◆ Activity: Filter by the string "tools": return the lines of the material that contain it.

◆ Task data:
▬▬▬▬▬▬

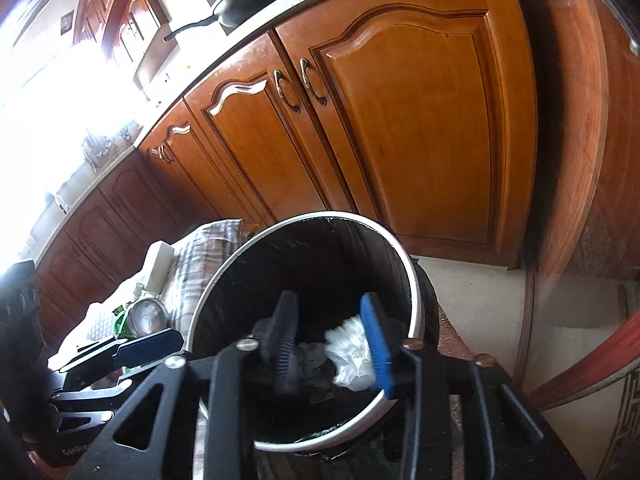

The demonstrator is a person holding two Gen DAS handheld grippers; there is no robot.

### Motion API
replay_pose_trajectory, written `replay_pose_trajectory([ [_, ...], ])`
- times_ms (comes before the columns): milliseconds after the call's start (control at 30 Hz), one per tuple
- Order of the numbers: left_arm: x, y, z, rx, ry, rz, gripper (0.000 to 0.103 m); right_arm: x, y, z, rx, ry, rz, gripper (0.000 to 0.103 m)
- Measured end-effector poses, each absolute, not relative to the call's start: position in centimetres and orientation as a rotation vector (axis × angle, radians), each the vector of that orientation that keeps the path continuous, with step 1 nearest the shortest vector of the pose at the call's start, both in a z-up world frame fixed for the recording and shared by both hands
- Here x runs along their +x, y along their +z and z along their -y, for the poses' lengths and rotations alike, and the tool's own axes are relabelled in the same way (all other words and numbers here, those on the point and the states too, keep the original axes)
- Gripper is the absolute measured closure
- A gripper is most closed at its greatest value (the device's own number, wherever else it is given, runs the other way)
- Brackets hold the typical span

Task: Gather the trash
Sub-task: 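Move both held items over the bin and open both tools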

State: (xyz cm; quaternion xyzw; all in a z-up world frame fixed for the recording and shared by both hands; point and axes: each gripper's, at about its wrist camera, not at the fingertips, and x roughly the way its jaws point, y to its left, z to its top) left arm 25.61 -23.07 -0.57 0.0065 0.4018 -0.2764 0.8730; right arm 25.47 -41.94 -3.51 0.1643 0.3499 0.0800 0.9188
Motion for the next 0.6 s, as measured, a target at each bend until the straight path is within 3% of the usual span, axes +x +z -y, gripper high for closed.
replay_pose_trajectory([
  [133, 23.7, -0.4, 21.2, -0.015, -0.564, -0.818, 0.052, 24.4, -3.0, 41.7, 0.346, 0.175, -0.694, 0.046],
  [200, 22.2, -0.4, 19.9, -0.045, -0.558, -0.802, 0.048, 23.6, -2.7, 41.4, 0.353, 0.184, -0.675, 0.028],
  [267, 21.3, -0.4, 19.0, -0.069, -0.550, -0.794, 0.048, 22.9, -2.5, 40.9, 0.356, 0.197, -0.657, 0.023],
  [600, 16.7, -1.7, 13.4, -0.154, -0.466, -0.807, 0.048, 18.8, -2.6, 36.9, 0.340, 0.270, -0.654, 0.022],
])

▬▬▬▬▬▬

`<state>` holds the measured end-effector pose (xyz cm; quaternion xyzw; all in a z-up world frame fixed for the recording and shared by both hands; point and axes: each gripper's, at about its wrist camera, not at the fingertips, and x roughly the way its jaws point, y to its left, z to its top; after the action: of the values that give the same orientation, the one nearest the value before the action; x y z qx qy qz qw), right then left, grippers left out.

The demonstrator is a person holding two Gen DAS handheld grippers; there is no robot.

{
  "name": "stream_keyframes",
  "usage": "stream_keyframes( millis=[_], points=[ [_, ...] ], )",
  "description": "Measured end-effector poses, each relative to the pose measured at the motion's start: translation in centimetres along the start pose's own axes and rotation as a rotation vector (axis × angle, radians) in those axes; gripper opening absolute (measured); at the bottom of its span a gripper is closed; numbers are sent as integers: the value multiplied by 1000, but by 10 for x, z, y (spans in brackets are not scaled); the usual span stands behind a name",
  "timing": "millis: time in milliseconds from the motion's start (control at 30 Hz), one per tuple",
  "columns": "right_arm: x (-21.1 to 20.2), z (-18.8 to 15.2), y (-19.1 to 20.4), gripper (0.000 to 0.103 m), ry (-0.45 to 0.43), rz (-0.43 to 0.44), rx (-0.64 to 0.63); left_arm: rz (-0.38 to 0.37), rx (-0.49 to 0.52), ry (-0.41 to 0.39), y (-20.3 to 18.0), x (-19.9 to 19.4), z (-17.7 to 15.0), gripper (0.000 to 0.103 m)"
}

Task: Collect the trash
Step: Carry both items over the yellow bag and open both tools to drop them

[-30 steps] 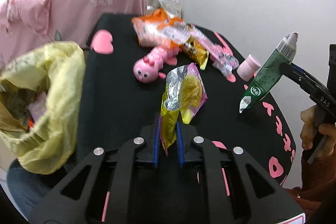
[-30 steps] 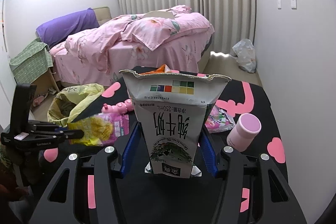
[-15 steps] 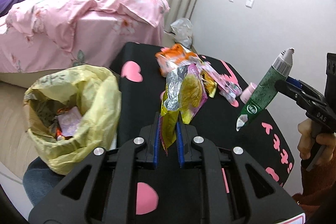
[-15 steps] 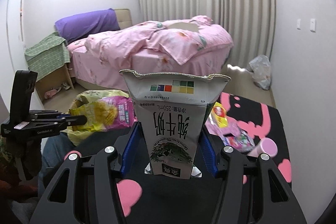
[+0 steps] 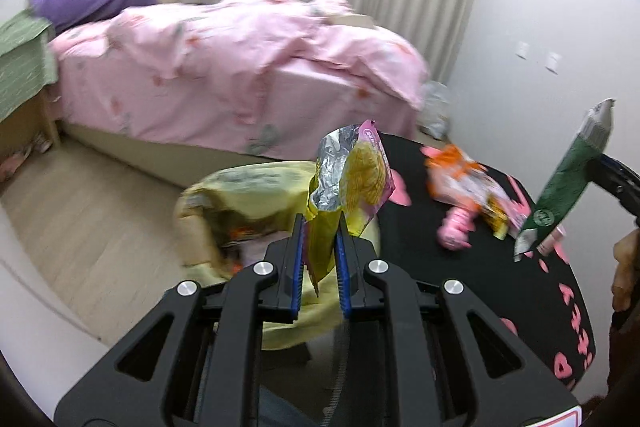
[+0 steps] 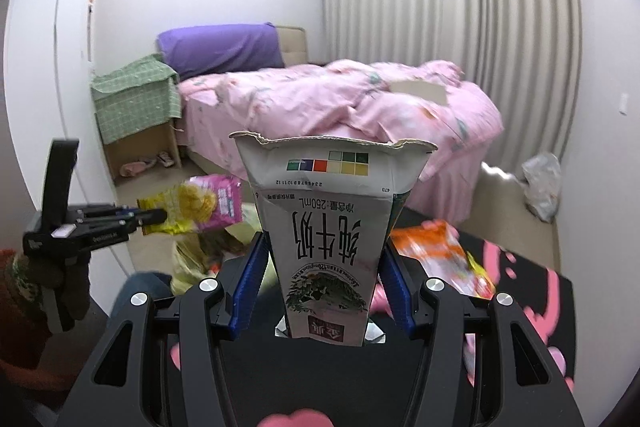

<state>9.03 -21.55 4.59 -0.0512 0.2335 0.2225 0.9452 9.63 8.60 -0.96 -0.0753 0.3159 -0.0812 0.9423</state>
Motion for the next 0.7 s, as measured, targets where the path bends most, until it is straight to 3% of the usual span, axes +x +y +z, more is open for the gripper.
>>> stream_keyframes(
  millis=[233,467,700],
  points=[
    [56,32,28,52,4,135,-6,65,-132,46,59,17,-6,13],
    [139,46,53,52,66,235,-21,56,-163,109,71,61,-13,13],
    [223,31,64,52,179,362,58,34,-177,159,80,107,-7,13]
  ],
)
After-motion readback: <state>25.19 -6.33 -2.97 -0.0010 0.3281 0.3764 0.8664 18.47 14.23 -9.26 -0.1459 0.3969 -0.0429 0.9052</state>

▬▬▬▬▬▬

◆ Answer for this exercise:
Sub-task: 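Move both held items over the bin and open both tools
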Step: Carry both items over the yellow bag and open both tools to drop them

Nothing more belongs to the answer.